The piece, which was inked by Mike Vlad at Triple X Tattoo in Manhattan, is a subtle nod in appreciation of Robbins and his great book. Work from Triple X has appeared previously on Tattoosday here.

If you like these pieces, and are a fan of literary tattoos, you should certainly check out Contrariwise, a site dedicated solely to contributors' literary ink.

A hearty thanks to Chris for sharing his tattoos with us here on our site!




Wednesday 22 July 2009

Behold, Quadrapus!

I met Colleen on Penn Plaza and her ankle tattoo jumped out at me from a distance. It was so unusual, I just had to stop and ask her about it.

Behold: Quadrapus!


If this four-limbed octopus-like creature looks fanciful, it's because it is based on a child's beach toy used to mold sand shapes.

Colleen explains that she and about twenty of her friends all got this same tattoo, but in different colors, to commemorate their summer where a majority of time was spent at the beach. There was a house involved, which was the epicenter of activity, and the plastic octopus beach toys were on the walls, used as decor. "Quadrapus" became a symbol and mascot for a memorable season.

This was inked by Josh at Broken Heart Tattoo in Keyport, New Jersey. Coincidentally, a tattoo from Broken Heart appeared just this past Saturday here on Tattoosday.

Incidentally, Collen has seven other tattoos, and I couldn't resist snapping a shot of this literary ink:


The quote "You are not a beautiful and unique snowflake " is from the seminal first novel Chuck Palahniuk novel Fight Club. Tyler Durden's character states:

"You are not a beautiful and unique snowflake. You are the same decaying organic matter as everyone else, and we are all a part of the same compost pile."

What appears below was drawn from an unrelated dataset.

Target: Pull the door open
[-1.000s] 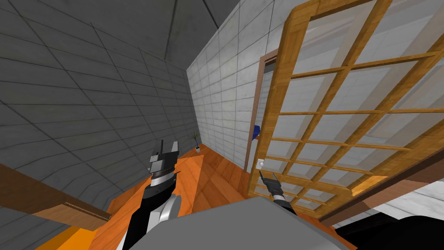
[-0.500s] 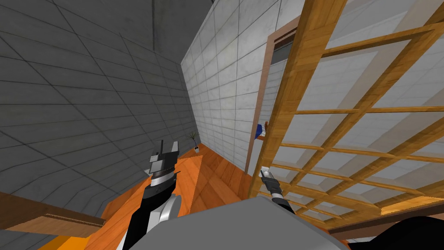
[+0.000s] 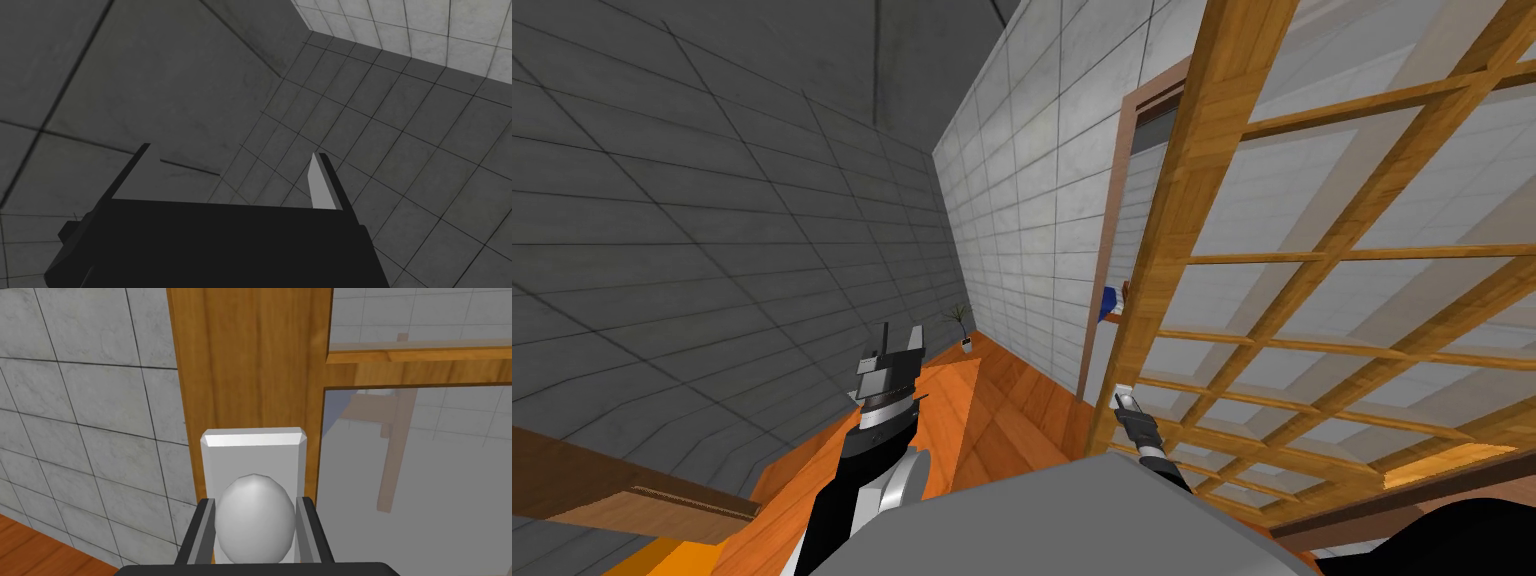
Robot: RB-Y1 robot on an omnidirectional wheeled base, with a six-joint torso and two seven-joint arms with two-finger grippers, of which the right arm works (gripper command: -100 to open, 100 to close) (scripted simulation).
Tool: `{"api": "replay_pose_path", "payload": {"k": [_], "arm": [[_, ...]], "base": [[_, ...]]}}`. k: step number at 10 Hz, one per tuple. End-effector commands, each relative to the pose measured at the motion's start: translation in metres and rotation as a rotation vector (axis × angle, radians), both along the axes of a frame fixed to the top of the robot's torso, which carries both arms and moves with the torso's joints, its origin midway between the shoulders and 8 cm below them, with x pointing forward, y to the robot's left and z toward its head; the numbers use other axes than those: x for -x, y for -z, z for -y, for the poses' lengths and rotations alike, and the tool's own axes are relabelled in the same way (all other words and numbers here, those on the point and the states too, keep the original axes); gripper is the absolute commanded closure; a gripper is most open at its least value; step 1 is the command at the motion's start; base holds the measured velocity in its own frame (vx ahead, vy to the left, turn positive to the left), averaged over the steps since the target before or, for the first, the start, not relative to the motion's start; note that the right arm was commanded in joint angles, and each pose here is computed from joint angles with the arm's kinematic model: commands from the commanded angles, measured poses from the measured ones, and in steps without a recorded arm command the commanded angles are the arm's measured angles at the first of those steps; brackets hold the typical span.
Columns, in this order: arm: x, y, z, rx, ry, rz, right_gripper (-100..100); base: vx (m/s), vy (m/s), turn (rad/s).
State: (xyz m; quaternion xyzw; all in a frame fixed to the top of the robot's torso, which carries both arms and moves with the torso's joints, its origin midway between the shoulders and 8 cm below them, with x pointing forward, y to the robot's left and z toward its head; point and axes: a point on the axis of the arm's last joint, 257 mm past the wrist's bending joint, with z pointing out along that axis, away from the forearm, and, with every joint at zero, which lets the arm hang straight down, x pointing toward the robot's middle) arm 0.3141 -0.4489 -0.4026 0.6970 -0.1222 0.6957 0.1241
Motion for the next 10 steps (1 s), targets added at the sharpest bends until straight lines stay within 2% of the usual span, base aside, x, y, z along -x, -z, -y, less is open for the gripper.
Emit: {"api": "replay_pose_path", "payload": {"k": [1, 4, 6, 7, 8, 10], "arm": [[0.002, -0.001, -0.006, 0.002, -0.029, 0.001, 100], [0.005, -0.002, -0.017, 0.002, -0.082, 0.003, 100], [0.01, -0.003, -0.029, 0.0, -0.137, 0.003, 100], [0.012, -0.003, -0.032, -0.001, -0.151, 0.003, 100], [0.012, 0.001, -0.031, -0.004, -0.142, -0.007, 100], [0.02, 0.002, -0.037, -0.005, -0.177, -0.009, 100]], "base": [[-0.102, -0.023, 0.069], [-0.231, -0.035, 0.082], [-0.27, -0.019, 0.099], [-0.23, -0.043, 0.054], [-0.1, -0.018, 0.026], [-0.188, 0.002, 0.121]]}}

Palahniuk is her favorite author and she loves the meaning behind this quote, from a passage where the speaker is questioning the notion of individuality. Deep down, Collen explained, he's saying we're all the same, that no one is as special as they think they are. Juxtaposed with the snowflake, the symbol of uniqueness, this tattoo makes a bold statement.

Check out a couple other Palahniuk literary tattoos here over on the awesome site dedicated to literary ink, Contrariwise.

This was inked at Silk City Tattoo in Hawthorne, New Jersey by Chi Chi Gunz. Work from Silk City is New Jersey has appeared previously on Tattoosday here.

Thanks to Colleen for sharing her fun and interesting tattoos with us here on Tattoosday!